* _WHAT THE EXERCISE ASKS_: Copy every entry word for word. Skip the pictures.

[Extracted data entries]
▼▼▼

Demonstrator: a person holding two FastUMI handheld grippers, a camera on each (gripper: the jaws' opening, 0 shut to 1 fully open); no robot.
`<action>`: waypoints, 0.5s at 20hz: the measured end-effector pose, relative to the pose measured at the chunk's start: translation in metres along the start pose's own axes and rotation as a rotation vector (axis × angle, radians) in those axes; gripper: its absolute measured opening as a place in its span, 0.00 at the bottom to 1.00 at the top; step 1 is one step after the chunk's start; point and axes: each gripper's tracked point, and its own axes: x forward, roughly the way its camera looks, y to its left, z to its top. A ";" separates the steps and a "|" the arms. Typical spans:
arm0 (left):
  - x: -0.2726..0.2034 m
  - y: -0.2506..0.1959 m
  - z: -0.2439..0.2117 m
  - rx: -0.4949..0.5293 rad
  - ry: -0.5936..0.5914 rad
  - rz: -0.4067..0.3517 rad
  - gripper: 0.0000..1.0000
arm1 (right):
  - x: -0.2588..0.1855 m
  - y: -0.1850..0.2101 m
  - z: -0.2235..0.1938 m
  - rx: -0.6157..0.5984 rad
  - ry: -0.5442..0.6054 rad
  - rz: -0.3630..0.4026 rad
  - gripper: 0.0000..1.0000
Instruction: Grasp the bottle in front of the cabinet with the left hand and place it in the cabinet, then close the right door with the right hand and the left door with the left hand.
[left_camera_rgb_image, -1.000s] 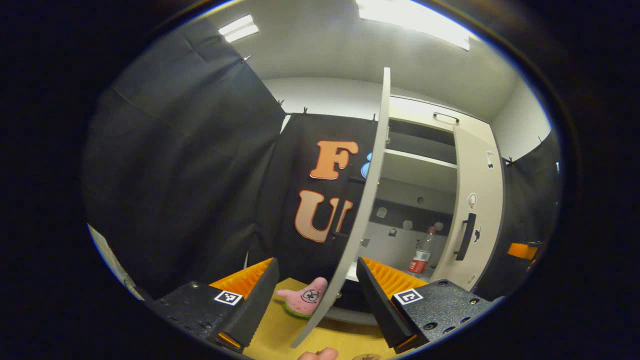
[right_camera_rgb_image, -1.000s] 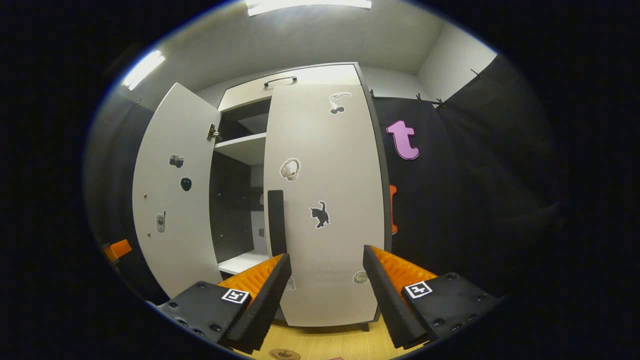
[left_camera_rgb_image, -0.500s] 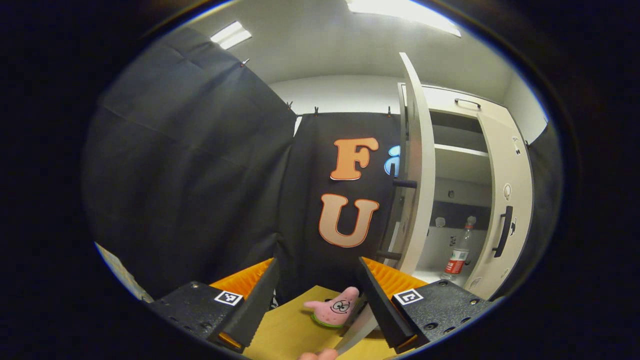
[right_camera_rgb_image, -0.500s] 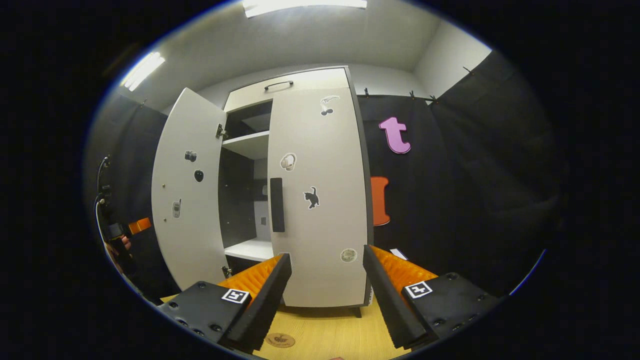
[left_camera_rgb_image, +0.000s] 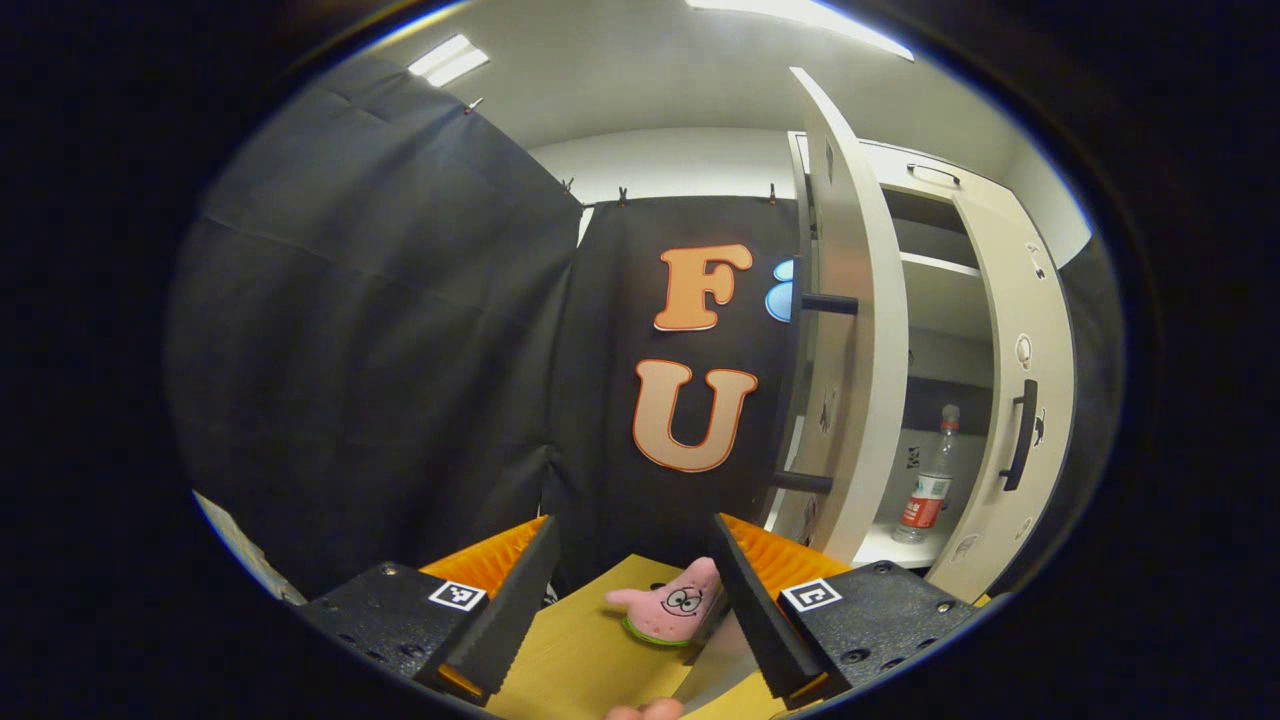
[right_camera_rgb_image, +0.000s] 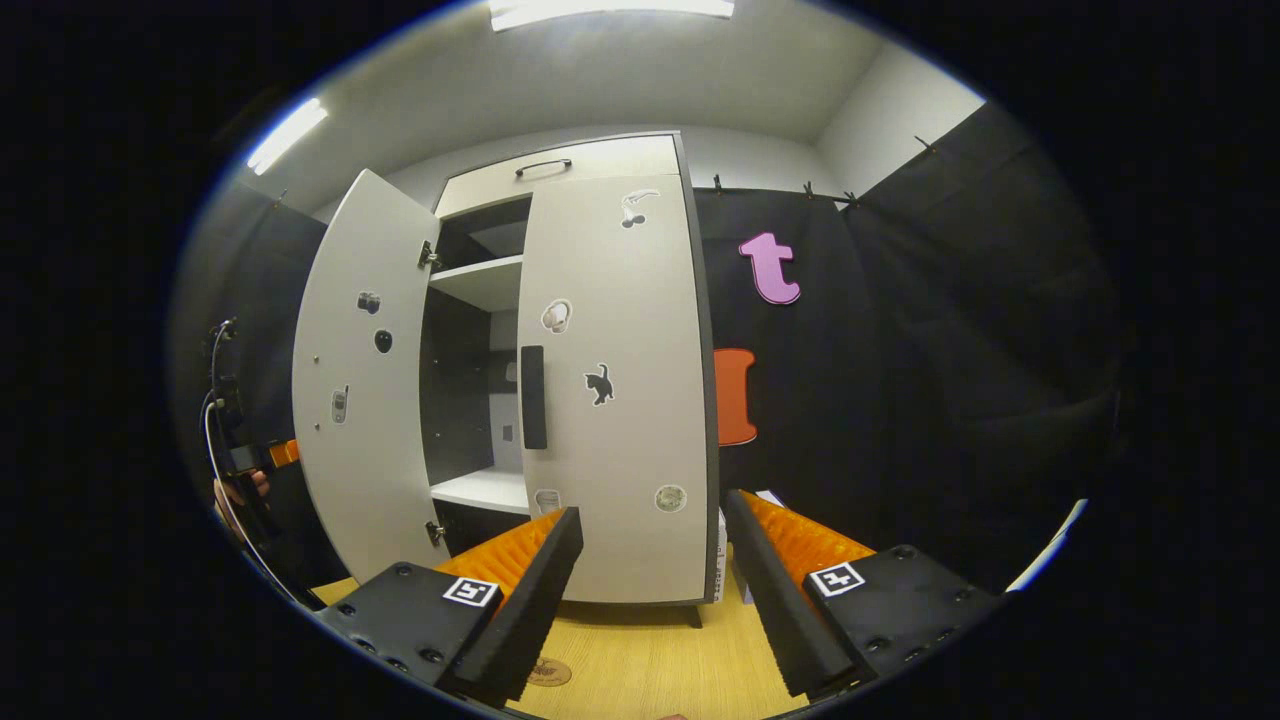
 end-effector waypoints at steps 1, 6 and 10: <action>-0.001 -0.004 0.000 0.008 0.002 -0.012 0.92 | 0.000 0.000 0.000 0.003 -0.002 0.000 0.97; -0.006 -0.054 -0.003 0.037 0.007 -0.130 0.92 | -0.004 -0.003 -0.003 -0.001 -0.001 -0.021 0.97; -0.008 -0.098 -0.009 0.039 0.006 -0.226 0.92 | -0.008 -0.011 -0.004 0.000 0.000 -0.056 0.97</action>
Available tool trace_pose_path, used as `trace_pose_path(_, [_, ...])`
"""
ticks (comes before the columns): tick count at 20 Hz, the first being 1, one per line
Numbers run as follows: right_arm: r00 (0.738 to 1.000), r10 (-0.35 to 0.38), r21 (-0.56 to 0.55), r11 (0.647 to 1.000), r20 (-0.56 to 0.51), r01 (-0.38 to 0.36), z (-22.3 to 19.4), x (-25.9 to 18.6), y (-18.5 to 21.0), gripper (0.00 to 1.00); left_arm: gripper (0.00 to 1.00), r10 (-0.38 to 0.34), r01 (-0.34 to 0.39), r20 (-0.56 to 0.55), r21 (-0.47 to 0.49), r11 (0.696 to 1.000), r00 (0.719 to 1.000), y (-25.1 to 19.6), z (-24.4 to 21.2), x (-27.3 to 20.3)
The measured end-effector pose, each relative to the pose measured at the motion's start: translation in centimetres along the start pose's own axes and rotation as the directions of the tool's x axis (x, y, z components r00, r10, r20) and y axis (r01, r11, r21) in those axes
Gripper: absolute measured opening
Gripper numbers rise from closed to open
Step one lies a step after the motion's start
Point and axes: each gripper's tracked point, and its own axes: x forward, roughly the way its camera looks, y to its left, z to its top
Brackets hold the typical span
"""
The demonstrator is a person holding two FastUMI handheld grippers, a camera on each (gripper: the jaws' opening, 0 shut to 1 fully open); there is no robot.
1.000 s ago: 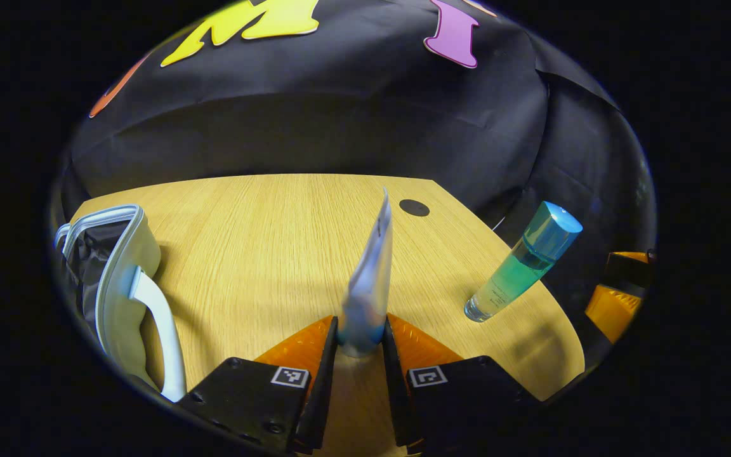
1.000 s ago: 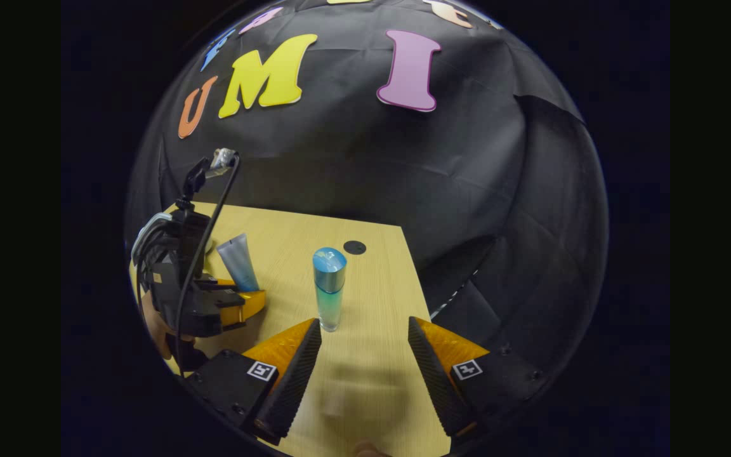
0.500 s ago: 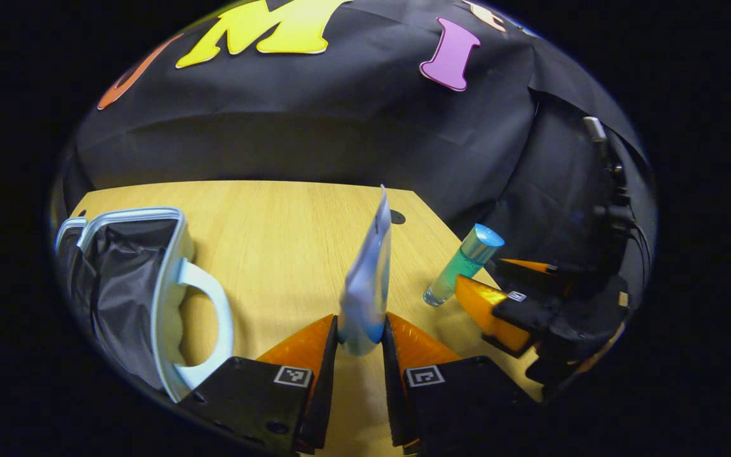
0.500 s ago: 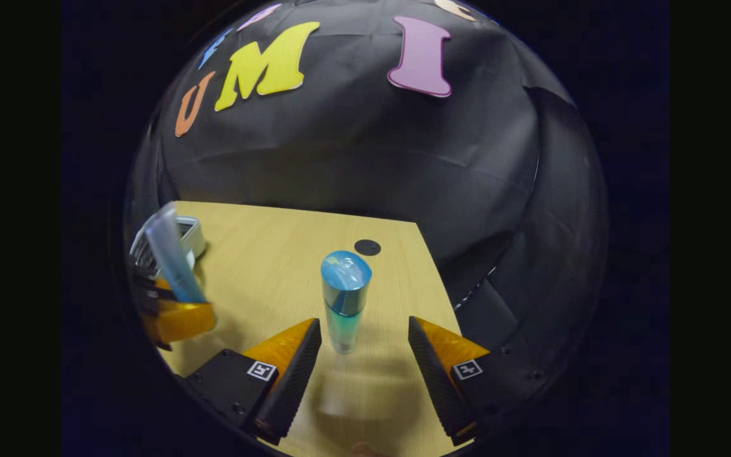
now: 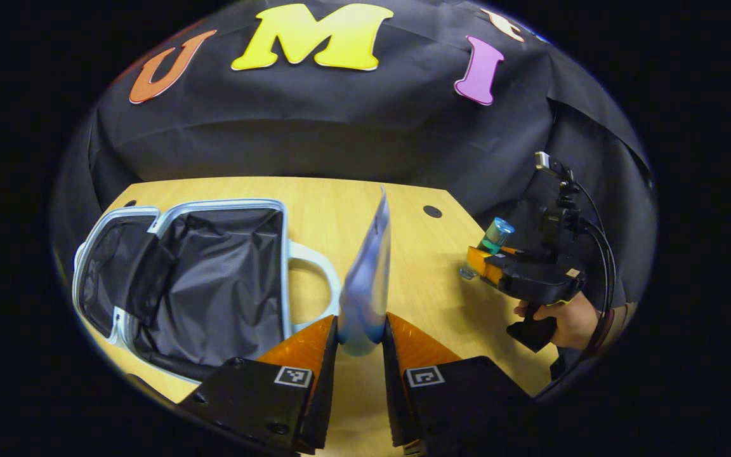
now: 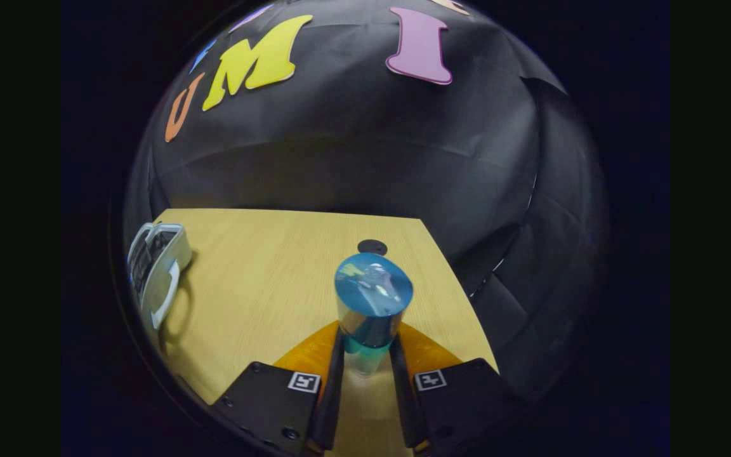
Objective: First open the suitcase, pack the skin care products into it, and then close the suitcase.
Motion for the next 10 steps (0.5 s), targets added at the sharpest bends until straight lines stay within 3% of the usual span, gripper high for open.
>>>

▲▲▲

* _EXERCISE SOLUTION_:
Demonstrator: a person holding two FastUMI handheld grippers, a camera on each (gripper: the jaws' opening, 0 shut to 1 fully open); no robot.
`<action>`: waypoints, 0.5s at 20hz: the measured end-effector pose, relative to the pose measured at the chunk's start: translation in metres along the start pose's own axes and rotation as a rotation vector (axis × angle, radians) in those axes; gripper: its absolute measured opening as a place in its span, 0.00 at the bottom to 1.00 at the top; step 1 is one step after the chunk's start; point and axes: each gripper's tracked point, and its own axes: x forward, roughly the way its camera looks, y to its left, z to its top. A ";" separates the steps and a "|" the arms. Typical spans:
arm0 (left):
  - x: -0.2726..0.2034 m
  - y: -0.2506..0.1959 m
  - z: -0.2439..0.2117 m
  - rx: -0.4949..0.5293 rad
  - ry: -0.5936..0.5914 rad
  - rz: -0.4067..0.3517 rad
  - gripper: 0.0000..1.0000
arm1 (right):
  - x: -0.2588..0.1855 m
  - y: -0.1850..0.2101 m
  - z: -0.2235..0.1938 m
  - rx: -0.6157..0.5984 rad
  - ry: -0.5442..0.6054 rad
  - rz: -0.3630..0.4026 rad
  - gripper: 0.0000..1.0000
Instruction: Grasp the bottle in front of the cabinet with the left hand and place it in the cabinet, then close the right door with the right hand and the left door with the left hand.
[left_camera_rgb_image, -1.000s] 
[right_camera_rgb_image, -1.000s] 
[left_camera_rgb_image, -0.500s] 
[right_camera_rgb_image, -0.500s] 
[left_camera_rgb_image, +0.000s] 
[right_camera_rgb_image, +0.000s] 
 end-effector waypoints at steps 1, 6 and 10: <action>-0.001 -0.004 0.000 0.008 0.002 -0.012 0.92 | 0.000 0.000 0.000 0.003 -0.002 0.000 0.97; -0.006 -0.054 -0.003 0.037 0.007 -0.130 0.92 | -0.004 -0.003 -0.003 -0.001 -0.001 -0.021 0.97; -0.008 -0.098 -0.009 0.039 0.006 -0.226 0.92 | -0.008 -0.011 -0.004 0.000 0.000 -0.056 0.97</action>
Available tool trace_pose_path, used as `trace_pose_path(_, [_, ...])`
"""
ticks (comes before the columns): tick count at 20 Hz, the first being 1, one per line
Numbers run as follows: right_arm: r00 (0.738 to 1.000), r10 (-0.35 to 0.38), r21 (-0.56 to 0.55), r11 (0.647 to 1.000), r20 (-0.56 to 0.51), r01 (-0.38 to 0.36), z (-22.3 to 19.4), x (-25.9 to 18.6), y (-18.5 to 21.0), gripper (0.00 to 1.00); left_arm: gripper (0.00 to 1.00), r10 (-0.38 to 0.34), r01 (-0.34 to 0.39), r20 (-0.56 to 0.55), r21 (-0.47 to 0.49), r11 (0.696 to 1.000), r00 (0.719 to 1.000), y (-25.1 to 19.6), z (-24.4 to 21.2), x (-27.3 to 20.3)
The measured end-effector pose, each relative to the pose measured at the motion's start: translation in centimetres along the start pose's own axes and rotation as the directions of the tool's x axis (x, y, z components r00, r10, r20) and y axis (r01, r11, r21) in those axes
Gripper: absolute measured opening
Gripper numbers rise from closed to open
Step one lies a step after the motion's start
Point and axes: each gripper's tracked point, and its own axes: x forward, roughly the way its camera looks, y to its left, z to its top
Brackets hold the typical span
"""
The demonstrator is a person holding two FastUMI handheld grippers, a camera on each (gripper: the jaws' opening, 0 shut to 1 fully open); there is no robot.
1.000 s ago: 
1.000 s ago: 
0.500 s ago: 
0.500 s ago: 
now: 
now: 
Objective: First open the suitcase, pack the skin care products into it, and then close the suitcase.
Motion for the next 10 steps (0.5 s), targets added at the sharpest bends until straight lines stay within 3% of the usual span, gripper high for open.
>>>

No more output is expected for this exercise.